Is Kissing Good For Your Health?
Education & Research With just one kiss couples can share more than 500 different types of disease-causing germs and viruses, warns the academy of general Dentistry (AGD), a professional association of more than 35,000 general dentists.
“Not knowing who you are kissing could be as dangerous to your health as having multiple sexual partners,” says AGD spokesperson Connie White, DDS, FAGD.
Before you pucker up again, Dr. White dishes on the most common diseases and viruses that you and your sweetie can transmit to each other while smooching:
Cold sores are caused by the herpes virus. They appear as tiny, clear, fluid-filled blisters that form around the mouth and lips. The sores are highly contagious, especially if they are leaking fluid. However, even sores that have scabbed over can be contagious.
“Stealing some smooches may benefit your oral health by increasing saliva production. Saliva helps to wash away food particles and cavity-causing bacteria. It also protects teeth from decay by neutralizing harmful acids.”
“A wound near the lips is most often herpes,” says Dr. White. “A good rule of thumb is that if a person has any visible sores near his or her lips, avoid intimate contact!”
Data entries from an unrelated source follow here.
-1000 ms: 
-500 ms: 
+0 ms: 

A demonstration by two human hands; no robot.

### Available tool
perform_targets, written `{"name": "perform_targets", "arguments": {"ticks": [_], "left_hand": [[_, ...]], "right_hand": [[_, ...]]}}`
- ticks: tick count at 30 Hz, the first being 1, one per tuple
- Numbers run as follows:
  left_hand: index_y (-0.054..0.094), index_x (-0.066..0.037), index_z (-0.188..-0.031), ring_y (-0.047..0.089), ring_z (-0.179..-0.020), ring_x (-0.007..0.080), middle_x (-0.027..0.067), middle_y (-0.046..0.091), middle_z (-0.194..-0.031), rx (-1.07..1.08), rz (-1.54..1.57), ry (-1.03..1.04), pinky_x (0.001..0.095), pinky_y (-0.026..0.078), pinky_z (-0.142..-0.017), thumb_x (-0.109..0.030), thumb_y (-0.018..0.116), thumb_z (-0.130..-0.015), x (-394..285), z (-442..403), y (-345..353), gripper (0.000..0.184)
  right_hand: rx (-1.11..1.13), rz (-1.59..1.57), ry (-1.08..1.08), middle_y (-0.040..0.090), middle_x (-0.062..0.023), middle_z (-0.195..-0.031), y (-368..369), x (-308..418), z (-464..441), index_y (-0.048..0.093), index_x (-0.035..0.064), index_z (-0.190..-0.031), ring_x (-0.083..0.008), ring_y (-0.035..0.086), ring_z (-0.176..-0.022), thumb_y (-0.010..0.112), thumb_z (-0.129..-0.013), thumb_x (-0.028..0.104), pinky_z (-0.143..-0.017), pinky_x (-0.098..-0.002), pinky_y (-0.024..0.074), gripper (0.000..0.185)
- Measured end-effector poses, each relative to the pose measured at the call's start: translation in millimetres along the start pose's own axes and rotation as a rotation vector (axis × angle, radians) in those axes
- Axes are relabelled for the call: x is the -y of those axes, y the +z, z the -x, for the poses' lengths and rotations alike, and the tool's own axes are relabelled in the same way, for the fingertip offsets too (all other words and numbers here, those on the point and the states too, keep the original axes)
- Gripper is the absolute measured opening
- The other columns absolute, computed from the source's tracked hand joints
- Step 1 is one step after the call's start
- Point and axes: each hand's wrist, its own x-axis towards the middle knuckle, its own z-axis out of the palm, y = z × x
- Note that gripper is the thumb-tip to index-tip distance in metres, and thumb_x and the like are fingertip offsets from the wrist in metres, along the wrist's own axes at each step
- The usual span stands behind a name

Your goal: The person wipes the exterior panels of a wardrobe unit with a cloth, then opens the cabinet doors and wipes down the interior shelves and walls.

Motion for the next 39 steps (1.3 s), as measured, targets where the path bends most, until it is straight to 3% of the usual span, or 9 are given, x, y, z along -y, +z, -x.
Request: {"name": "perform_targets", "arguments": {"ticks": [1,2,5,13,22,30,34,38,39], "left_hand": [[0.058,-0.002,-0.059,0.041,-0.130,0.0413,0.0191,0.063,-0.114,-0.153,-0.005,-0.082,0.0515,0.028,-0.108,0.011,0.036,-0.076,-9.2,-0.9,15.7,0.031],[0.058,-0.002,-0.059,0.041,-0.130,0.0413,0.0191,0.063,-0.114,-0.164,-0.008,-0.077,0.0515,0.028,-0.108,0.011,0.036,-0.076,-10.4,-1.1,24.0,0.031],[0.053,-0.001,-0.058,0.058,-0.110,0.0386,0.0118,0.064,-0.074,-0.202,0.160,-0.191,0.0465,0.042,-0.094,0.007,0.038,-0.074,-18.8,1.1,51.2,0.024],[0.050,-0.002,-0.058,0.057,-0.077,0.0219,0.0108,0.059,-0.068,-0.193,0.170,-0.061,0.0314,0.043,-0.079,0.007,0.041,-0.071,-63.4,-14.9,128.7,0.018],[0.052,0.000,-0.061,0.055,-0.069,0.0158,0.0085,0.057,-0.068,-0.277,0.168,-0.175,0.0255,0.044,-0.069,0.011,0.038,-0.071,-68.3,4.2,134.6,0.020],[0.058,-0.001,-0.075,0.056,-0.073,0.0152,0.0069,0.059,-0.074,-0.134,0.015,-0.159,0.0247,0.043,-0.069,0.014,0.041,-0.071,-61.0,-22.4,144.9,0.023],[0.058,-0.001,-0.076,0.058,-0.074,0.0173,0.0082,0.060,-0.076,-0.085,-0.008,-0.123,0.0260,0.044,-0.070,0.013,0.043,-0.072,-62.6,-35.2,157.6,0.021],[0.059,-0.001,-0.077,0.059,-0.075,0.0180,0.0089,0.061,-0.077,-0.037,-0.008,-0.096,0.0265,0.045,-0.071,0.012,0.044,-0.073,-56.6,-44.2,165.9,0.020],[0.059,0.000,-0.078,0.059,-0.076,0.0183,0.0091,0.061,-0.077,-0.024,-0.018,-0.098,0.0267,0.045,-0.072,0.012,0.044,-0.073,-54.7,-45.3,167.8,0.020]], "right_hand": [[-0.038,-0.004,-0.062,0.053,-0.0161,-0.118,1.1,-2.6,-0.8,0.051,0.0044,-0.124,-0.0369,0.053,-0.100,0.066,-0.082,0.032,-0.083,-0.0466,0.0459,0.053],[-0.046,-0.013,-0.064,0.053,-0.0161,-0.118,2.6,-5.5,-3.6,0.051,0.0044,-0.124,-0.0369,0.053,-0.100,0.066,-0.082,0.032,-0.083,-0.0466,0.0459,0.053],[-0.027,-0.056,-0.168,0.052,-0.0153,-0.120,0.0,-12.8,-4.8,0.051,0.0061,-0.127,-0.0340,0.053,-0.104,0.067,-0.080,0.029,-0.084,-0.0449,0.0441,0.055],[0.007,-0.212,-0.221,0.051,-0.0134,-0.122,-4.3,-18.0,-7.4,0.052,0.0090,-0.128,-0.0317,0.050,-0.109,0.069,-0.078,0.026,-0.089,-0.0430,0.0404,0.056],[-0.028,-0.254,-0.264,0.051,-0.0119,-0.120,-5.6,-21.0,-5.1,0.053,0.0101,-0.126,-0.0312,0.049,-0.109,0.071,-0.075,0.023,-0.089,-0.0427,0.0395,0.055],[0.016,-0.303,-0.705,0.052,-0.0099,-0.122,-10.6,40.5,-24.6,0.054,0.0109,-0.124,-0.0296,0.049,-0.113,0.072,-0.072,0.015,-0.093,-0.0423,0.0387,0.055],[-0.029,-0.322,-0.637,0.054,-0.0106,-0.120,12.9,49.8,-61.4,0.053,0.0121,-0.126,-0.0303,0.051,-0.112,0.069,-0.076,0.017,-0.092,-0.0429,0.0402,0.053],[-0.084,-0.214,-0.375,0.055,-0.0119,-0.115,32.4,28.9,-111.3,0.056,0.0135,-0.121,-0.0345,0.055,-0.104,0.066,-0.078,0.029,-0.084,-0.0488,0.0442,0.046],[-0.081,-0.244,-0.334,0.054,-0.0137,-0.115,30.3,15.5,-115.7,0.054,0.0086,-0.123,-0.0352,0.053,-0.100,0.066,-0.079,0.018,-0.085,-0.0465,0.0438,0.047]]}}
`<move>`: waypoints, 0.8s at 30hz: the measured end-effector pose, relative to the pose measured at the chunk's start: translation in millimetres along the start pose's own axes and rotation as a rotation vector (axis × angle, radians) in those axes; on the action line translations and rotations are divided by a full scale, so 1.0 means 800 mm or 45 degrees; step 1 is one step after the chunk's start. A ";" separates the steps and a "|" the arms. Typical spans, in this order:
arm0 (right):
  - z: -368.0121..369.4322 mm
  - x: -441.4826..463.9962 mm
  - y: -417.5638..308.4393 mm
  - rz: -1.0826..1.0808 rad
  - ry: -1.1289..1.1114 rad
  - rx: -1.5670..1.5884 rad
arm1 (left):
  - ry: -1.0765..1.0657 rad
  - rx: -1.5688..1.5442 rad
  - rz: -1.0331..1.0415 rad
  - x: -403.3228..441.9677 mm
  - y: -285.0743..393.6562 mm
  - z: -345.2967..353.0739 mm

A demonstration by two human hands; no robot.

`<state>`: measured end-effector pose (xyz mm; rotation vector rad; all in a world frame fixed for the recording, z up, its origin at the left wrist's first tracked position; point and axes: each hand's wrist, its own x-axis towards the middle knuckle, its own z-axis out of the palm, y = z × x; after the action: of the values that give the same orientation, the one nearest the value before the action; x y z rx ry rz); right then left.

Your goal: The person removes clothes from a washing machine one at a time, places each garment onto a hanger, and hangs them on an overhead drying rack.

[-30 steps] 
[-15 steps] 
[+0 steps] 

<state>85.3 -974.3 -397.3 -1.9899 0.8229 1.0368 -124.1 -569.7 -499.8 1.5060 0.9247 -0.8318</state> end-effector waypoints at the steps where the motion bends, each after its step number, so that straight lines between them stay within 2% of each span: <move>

If you feel a cold or flu virus coming on, Dr. White suggests avoiding a make-out session. Common cold and flu viruses can be transmitted very easily through contact with the saliva or nasal secretions of a sick person. Yuck!
Mononucleosis, also known as the “kissing disease,” is easily communicated to others through kissing, as well as sharing food, a cup, utensils or straws.
Dr. White says that college students are more prone to developing mononucleosis, due to a lowered resistance and living in close quarters with other students.
“People can look as healthy as can be, but you have no idea what kind of diseases they are carrying,” says Dr. White. “To protect yourself, know the person you are kissing.”
If you’re still in the mood—and you and your partner are healthy— stealing some smooches may benefit your oral health by increasing saliva production. Saliva helps to wash away food particles and cavity-causing bacteria. It also protects teeth from decay by neutralizing harmful acids.
Dr. White shares these tips to keep your breath minty-fresh:
To get fresh breath
Avoid spicy foods, such as onions and garlic, and coffee. These foods and drinks can be detected on a person’s breath for up to 72 hours after digestion.
Brush and floss your teeth at least twice a day. Remember to brush the tongue, cheeks and the roof of the mouth.
Chew sugar-free gum after meals to wash away food particles that get stuck between teeth and cause yucky odors.
“If these methods don’t alleviate your bad breath, make an appoinment with your general dentist to determine its source,” says Dr. White. “If your dentist believes that the problem is caused internally, such as an infection, he or she may refer you to your family physician or a specialist to help remedy the cause of the problem.”